‘Game has certainly changed’: Storm make key adjustments for battling Bulldogs

As two National Rugby League sides prepare for a rare Sydney-based faceoff this Friday night, a Melbourne Storm prop has highlighted striking parallels between his club’s catastrophic early-season losing run and the Canterbury-Bankstown Bulldogs’ current five-game losing skid.

For five consecutive seasons, this fixture has been hosted at Melbourne’s AAMI Park, but this week will mark the first time since 2021 that the two teams will take the field at Sydney’s Accor Stadium. Both squads will be missing key core players, who are sidelined for State of Origin representative duty, creating an unpredictable edge to the matchup.

The Bulldogs have plummeted down the ladder in recent weeks, dropping every match since their standout upset win over the league-leading Penrith Panthers in Round 6. For Melbourne, by contrast, a pair of back-to-back wins over the Wests Tigers and Parramatta Eels have pulled the club out of a historic seven-game losing streak that left many long-time Storm fans stunned.

With the season fast approaching its halfway mark, the loser of this Friday’s contest will slip into the competition’s bottom four.
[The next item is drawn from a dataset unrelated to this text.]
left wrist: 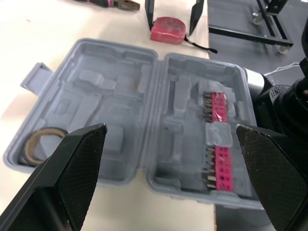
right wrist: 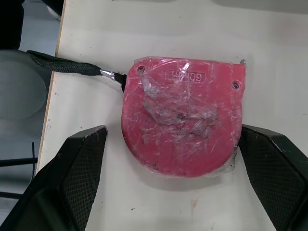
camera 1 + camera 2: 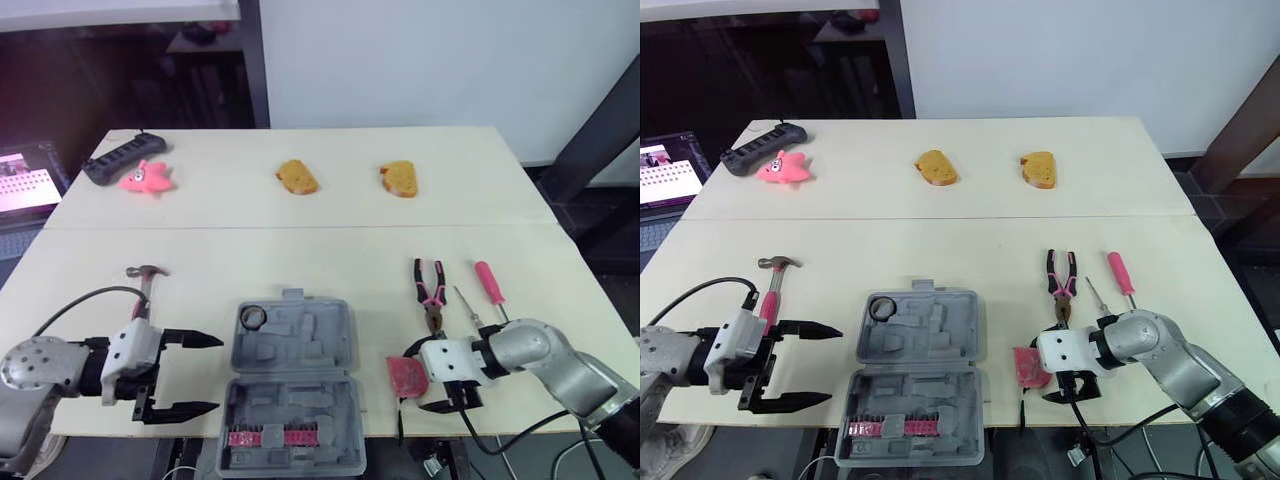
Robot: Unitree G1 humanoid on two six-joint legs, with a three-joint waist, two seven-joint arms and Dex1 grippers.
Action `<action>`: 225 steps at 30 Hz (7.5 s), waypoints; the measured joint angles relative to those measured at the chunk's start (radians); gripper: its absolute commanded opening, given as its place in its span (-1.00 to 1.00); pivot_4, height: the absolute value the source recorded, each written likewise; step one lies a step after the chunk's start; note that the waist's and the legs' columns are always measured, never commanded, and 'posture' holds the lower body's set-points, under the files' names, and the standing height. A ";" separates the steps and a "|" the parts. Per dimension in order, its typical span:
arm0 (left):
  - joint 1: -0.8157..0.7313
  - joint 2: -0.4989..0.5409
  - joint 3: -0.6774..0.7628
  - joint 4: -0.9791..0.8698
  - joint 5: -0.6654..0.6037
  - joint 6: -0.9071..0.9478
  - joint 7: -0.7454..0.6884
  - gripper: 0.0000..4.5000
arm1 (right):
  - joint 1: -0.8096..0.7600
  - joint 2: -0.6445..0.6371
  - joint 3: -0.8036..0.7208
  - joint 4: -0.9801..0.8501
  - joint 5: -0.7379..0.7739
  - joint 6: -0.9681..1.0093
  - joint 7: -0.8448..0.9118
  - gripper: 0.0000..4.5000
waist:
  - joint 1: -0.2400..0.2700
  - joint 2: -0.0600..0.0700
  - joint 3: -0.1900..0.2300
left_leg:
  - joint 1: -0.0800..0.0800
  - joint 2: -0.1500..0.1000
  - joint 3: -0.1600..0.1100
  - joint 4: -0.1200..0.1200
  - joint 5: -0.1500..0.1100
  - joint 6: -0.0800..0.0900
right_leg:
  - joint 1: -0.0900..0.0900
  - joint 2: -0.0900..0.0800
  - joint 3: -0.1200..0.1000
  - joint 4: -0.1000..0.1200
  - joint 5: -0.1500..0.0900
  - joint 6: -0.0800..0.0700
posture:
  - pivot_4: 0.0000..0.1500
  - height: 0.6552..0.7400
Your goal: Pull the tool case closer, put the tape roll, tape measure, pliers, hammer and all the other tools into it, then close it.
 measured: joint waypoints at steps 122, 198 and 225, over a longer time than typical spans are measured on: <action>-0.047 -0.005 -0.023 -0.021 -0.005 0.056 0.108 1.00 | -0.155 0.602 -0.046 -0.065 0.085 0.616 -0.403 -0.20 | -0.023 0.000 -0.001 | 0.001 0.000 -0.002 -0.001 0.000 -0.001 | -0.001 0.000 -0.001 0.006 0.001 0.000 | 1.00 1.00; 0.085 -0.037 0.193 0.330 0.065 -0.111 0.171 1.00 | 0.477 0.546 -0.703 -0.574 0.508 0.738 -0.735 0.99 | 0.005 -0.003 -0.008 | 0.016 0.000 0.003 -0.004 -0.003 0.003 | 0.016 0.000 0.002 -0.006 -0.004 -0.003 | 1.00 1.00; 0.083 -0.034 0.066 -0.034 0.013 0.058 0.130 1.00 | 0.210 0.901 -0.538 -0.222 0.157 0.719 -1.222 -0.05 | -0.001 -0.003 -0.008 | 0.015 0.000 0.003 -0.005 -0.003 0.003 | 0.015 0.000 0.003 -0.007 -0.003 -0.004 | 1.00 1.00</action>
For Canterbury, the pressure is particularly intense: the side has failed to break the 20-point barrier in four straight outings, even with Melbourne set to be without star spine players Cameron Munster and Harry Grant for the clash.

Speaking to reporters ahead of the game, Storm prop Josh King, a key part of Melbourne’s recent turnaround, drew clear comparisons between the two sides’ current and past form slumps. “I haven’t watched too much of them this year, but it looks a lot like us,” King explained. “I’m still really confident – and I have been really confident – in our team, but we’ve struggled in a few areas in the game. I assume they’ve been working on different things and trying to figure it out, so I’m expecting nothing less than a really competitive game and for them to come out firing because they’re quite a physical team.”
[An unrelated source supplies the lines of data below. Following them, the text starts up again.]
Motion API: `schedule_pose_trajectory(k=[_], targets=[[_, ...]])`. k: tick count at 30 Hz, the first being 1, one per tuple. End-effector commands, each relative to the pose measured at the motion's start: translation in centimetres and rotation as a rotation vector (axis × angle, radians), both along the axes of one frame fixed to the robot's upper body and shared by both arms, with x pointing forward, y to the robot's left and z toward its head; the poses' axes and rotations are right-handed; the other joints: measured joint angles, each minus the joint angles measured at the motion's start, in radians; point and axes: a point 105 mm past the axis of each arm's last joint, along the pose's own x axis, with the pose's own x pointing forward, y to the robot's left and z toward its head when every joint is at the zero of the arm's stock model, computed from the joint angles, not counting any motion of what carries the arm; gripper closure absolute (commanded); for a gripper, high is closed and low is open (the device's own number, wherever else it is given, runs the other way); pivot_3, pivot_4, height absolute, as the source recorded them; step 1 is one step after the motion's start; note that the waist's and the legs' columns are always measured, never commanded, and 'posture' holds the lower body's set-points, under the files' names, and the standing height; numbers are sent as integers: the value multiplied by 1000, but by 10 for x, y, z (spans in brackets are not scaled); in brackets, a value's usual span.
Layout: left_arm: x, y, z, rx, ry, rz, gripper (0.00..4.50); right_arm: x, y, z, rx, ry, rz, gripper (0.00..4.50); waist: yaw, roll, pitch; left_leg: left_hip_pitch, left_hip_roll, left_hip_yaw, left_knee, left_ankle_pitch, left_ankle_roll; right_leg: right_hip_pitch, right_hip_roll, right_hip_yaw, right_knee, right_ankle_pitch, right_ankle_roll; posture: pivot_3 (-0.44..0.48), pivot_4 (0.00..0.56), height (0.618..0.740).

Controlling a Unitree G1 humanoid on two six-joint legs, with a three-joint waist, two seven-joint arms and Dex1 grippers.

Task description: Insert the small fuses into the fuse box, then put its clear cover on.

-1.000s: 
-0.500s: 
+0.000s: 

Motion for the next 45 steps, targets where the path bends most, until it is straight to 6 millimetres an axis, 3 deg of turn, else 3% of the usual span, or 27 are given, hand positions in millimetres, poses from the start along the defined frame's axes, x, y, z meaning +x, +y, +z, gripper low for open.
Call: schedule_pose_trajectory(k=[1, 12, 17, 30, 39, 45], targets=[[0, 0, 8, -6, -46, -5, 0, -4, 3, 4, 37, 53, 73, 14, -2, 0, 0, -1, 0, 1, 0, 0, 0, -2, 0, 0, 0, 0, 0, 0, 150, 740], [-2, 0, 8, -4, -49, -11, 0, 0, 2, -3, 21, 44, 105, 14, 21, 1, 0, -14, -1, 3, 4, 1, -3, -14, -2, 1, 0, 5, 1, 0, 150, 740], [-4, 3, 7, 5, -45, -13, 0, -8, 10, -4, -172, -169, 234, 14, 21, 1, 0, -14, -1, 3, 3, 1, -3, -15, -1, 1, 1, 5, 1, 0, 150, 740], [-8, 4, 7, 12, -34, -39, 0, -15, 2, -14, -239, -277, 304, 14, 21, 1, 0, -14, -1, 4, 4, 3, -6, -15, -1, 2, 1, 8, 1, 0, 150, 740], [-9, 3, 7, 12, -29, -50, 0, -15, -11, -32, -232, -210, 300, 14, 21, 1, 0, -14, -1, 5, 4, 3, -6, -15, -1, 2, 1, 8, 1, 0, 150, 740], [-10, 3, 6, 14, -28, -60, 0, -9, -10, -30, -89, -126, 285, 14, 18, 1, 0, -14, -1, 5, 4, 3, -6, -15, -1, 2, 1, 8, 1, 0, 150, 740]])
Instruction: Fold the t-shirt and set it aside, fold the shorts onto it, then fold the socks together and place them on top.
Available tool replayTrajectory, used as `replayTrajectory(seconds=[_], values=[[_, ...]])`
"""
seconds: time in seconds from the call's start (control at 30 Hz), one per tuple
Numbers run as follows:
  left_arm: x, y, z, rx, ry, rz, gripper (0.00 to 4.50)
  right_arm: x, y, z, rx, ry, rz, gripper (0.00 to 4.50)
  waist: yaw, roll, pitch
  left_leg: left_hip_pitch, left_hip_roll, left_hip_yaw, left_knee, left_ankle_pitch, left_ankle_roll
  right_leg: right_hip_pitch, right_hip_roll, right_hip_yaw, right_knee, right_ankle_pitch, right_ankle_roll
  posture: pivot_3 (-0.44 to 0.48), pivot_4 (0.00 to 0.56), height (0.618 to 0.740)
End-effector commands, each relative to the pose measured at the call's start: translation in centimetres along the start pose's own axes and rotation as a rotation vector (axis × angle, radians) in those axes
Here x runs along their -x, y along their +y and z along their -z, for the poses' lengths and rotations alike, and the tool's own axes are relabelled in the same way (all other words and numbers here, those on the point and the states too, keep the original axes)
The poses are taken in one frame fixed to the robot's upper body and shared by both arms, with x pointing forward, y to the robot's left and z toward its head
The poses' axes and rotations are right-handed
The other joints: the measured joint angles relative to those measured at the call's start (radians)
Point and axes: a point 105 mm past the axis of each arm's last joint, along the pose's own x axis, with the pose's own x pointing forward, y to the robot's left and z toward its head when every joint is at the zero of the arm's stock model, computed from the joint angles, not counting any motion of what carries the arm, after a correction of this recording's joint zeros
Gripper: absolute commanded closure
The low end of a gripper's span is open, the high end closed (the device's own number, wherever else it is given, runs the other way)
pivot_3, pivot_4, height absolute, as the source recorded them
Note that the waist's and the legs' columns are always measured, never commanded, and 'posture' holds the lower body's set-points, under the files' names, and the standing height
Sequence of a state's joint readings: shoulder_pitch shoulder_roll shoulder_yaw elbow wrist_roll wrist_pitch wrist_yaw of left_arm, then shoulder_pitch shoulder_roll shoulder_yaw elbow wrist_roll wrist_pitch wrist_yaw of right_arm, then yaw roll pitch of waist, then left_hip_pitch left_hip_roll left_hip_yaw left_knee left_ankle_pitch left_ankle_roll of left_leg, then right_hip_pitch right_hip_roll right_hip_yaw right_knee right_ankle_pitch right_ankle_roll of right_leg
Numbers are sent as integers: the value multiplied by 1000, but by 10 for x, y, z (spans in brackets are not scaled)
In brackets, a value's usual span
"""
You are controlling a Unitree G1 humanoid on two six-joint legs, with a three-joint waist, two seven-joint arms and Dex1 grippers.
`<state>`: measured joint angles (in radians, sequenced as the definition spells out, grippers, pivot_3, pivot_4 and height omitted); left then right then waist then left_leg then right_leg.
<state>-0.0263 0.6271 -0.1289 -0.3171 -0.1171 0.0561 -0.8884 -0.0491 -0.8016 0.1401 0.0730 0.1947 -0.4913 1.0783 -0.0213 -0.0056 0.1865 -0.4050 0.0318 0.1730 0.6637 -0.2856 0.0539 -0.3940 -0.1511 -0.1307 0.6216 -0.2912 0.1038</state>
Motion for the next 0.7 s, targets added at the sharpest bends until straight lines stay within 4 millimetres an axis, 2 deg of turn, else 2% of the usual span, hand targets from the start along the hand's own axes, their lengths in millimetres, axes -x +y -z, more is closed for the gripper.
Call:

After their unprecedented seven-game losing run, Craig Bellamy’s Melbourne side has begun showing glimpses of the form that carried the club to back-to-back NRL grand finals over the past two seasons. Though they currently sit in 13th place on the ladder, the Storm have yet to take their scheduled bye this season, and are still adapting to sweeping changes to referee rule interpretations that have reshaped the look of top-flight rugby league in 2024.

King noted that the back-to-back wins have done more than just lift the club up the ladder – they have injected much-needed confidence into Melbourne’s younger playing group, many of whom had not experienced consistent winning results at the top level before this run.
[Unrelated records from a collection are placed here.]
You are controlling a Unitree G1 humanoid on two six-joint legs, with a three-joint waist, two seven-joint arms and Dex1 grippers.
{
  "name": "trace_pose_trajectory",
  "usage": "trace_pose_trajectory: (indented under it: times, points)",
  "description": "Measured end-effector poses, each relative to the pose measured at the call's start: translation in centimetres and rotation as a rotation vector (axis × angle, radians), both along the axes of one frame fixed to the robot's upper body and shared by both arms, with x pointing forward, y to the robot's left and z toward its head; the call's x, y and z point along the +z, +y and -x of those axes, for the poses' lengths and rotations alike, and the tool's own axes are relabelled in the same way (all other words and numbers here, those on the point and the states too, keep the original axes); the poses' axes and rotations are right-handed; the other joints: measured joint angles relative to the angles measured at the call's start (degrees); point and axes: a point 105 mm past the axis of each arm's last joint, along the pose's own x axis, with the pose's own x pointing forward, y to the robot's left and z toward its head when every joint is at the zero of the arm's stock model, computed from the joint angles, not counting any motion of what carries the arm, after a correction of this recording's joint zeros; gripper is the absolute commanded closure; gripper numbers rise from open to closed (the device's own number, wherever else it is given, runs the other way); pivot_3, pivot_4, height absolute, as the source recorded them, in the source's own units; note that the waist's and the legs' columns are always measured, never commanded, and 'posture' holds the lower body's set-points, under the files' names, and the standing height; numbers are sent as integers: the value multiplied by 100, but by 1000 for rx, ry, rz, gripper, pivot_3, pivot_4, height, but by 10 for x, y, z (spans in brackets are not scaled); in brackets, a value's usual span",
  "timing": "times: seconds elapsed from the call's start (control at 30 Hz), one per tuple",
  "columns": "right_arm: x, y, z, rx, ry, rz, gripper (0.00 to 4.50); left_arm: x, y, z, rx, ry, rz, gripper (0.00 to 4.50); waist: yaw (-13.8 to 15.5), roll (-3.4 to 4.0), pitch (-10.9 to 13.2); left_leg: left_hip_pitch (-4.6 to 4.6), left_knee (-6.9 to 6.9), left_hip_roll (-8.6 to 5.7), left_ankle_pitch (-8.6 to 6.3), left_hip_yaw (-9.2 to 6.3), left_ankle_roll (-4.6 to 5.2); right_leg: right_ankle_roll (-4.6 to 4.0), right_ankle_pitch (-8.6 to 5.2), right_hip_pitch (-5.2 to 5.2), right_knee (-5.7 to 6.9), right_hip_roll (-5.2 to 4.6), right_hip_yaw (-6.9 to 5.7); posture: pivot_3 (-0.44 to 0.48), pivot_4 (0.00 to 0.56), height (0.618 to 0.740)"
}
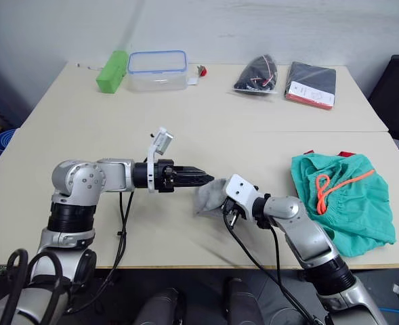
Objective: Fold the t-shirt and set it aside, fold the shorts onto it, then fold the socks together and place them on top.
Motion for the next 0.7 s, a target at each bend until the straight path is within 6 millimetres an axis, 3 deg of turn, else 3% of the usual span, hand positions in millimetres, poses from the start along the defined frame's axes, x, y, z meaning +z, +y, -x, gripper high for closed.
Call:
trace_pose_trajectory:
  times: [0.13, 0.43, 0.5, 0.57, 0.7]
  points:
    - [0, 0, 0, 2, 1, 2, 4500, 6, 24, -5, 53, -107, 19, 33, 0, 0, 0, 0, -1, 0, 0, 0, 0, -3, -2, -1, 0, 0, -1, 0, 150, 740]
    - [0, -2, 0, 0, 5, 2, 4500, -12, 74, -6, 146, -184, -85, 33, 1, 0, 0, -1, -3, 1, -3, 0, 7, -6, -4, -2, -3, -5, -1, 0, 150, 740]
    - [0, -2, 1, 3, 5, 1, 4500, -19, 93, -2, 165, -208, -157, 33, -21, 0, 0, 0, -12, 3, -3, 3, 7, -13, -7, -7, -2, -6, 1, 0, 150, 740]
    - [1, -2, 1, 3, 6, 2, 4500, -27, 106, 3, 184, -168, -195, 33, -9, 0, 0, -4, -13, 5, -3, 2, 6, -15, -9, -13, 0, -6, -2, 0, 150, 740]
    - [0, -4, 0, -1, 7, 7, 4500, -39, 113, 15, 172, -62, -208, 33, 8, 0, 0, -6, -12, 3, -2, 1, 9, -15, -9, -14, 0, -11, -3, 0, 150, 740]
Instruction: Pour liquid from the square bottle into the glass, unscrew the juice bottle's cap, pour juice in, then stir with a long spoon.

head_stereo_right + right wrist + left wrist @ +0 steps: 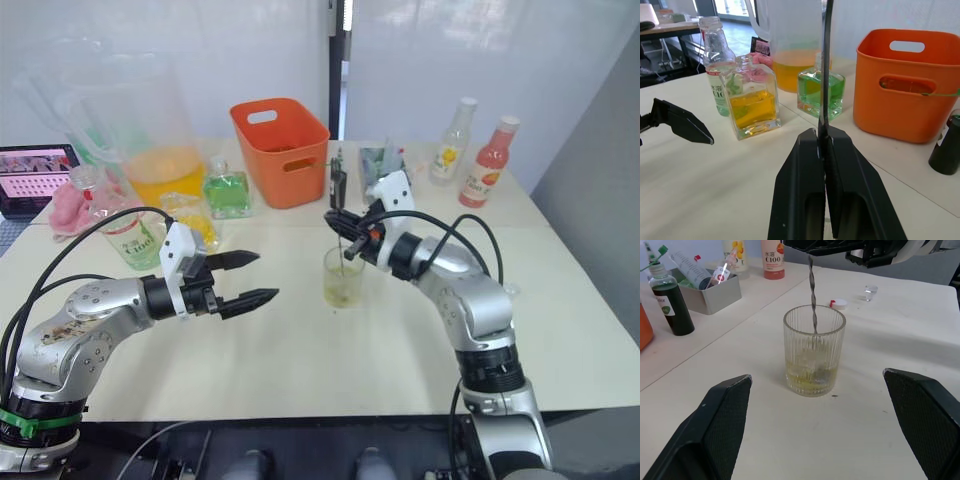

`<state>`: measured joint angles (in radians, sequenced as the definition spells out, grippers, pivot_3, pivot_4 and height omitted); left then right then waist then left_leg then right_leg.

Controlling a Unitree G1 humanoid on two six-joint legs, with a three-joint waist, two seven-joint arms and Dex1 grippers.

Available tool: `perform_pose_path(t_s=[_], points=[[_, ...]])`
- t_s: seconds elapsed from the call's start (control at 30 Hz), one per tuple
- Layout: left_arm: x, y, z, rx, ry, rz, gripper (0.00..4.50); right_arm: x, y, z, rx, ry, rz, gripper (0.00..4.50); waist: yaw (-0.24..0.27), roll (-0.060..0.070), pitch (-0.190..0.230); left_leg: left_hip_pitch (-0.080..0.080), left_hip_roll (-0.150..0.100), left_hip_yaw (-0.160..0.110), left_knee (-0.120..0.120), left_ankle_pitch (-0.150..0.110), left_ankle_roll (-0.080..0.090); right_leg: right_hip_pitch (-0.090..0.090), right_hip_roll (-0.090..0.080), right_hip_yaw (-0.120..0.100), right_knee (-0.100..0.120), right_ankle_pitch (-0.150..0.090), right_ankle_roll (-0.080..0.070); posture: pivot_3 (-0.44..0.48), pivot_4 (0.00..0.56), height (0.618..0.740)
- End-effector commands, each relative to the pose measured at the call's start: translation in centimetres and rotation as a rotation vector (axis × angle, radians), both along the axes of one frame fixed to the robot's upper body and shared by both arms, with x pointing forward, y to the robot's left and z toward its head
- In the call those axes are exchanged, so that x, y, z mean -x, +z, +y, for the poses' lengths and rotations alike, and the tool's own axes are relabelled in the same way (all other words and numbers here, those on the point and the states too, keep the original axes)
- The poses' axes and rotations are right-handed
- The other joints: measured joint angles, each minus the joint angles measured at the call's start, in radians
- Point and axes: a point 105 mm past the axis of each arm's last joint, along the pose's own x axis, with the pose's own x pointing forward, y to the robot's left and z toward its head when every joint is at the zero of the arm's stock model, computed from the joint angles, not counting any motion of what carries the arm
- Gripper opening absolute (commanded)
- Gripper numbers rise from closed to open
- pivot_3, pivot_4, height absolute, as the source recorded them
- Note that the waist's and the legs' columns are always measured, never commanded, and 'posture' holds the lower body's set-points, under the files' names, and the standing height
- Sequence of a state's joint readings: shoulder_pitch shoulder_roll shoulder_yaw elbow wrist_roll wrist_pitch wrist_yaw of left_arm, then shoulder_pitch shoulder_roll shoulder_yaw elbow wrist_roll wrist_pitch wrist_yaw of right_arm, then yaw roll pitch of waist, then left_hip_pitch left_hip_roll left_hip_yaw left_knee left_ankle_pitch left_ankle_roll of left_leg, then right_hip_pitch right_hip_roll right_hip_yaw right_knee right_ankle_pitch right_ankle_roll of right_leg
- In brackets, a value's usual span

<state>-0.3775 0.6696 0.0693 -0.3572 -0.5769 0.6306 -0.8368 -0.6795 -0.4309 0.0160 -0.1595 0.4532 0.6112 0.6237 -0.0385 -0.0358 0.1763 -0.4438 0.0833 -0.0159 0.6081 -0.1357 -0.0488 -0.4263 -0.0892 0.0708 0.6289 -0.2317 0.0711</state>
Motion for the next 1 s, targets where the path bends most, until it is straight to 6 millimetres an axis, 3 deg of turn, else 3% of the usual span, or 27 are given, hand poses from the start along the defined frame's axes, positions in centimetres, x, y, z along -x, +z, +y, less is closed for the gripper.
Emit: perform_pose_path(t_s=[0.03,0.2,0.33,0.53,0.77,1.0], points=[[0.1,0.7,-0.2,0.002,-0.011,-0.047,4.45,-0.2,0.9,-0.8,0.014,-0.028,-0.049,0.00,0.002,0.000,0.000,0.000,0.000,0.000,0.000,0.000,0.000,0.000,0.000,0.000,0.000,0.000,0.000,0.000,0.150,0.738],[-0.1,0.7,-0.2,0.000,-0.009,-0.055,4.45,-0.7,1.8,-0.8,-0.037,-0.044,-0.077,0.00,0.001,0.000,0.000,0.001,0.000,0.000,0.000,0.000,0.000,0.001,0.000,0.000,0.000,0.000,0.000,0.000,0.150,0.738],[-0.2,0.7,-0.1,-0.002,0.007,-0.061,4.45,-1.0,1.3,-0.5,0.019,-0.047,-0.096,0.00,0.001,0.000,0.000,0.001,0.000,0.000,0.000,0.000,0.000,0.001,0.000,0.000,0.000,0.000,0.000,0.000,0.150,0.738],[-0.5,0.6,-0.1,-0.003,0.018,-0.060,4.45,-1.0,1.9,0.8,-0.032,-0.006,-0.120,0.00,0.000,0.000,0.000,0.001,0.000,0.000,0.000,0.000,0.000,0.001,0.000,0.000,0.000,0.000,0.000,0.000,0.150,0.738],[-0.9,0.3,0.0,-0.021,0.036,-0.069,4.45,0.2,2.2,2.4,-0.087,0.095,-0.069,0.00,0.000,0.000,0.000,0.001,0.000,0.000,0.000,0.000,0.000,0.001,0.000,0.000,0.000,0.000,0.000,0.000,0.150,0.738],[-1.4,0.5,-0.1,-0.009,0.046,-0.089,4.45,1.1,2.4,2.6,-0.108,0.127,-0.028,0.00,0.000,0.000,0.000,0.001,0.000,0.000,0.000,0.000,0.000,0.001,0.000,0.000,0.000,0.000,0.000,0.000,0.150,0.738]])
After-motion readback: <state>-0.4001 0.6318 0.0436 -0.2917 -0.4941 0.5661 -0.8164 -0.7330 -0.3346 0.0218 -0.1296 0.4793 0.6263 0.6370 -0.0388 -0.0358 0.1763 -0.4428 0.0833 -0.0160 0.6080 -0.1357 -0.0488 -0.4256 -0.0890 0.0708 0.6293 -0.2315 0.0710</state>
“It’s nice getting back in the winners’ circle,” King said. “In the overall season, we’re still not going too great with the start of the year that we had, but two wins on the trot gives some belief to the younger guys who probably haven’t experienced much winning in the past with the team.”

The Storm veteran added that subtle tactical and focus adjustments over the past fortnight have been the driving force behind the club’s recent improvement, after the side struggled to adapt to the new-look game under updated referee guidelines. “We’ve changed a few things in the last couple of weeks and shifted our focus to a few different areas, and I think that’s really worked for us and been really helpful,” he said. “There has been a growing period and understanding that the rules aren’t too different, but the game has certainly changed. In the last 12 months you can definitely feel it on the field and the influence that the referees have on the game. Adjusting to a few of those things and getting back to our old ways has helped.”

King also pointed out that integrating new playing personnel and building new combinations forced the club to reset and rebuild their core on-field foundations, a process that is finally starting to deliver results after a rocky start to the campaign. “We probably didn’t realise that getting a few new players and a few different combinations meant we needed to get back to our foundations and strengthen those up a little bit. I think we’ve had a bit of success with that in the past few weeks,” he added.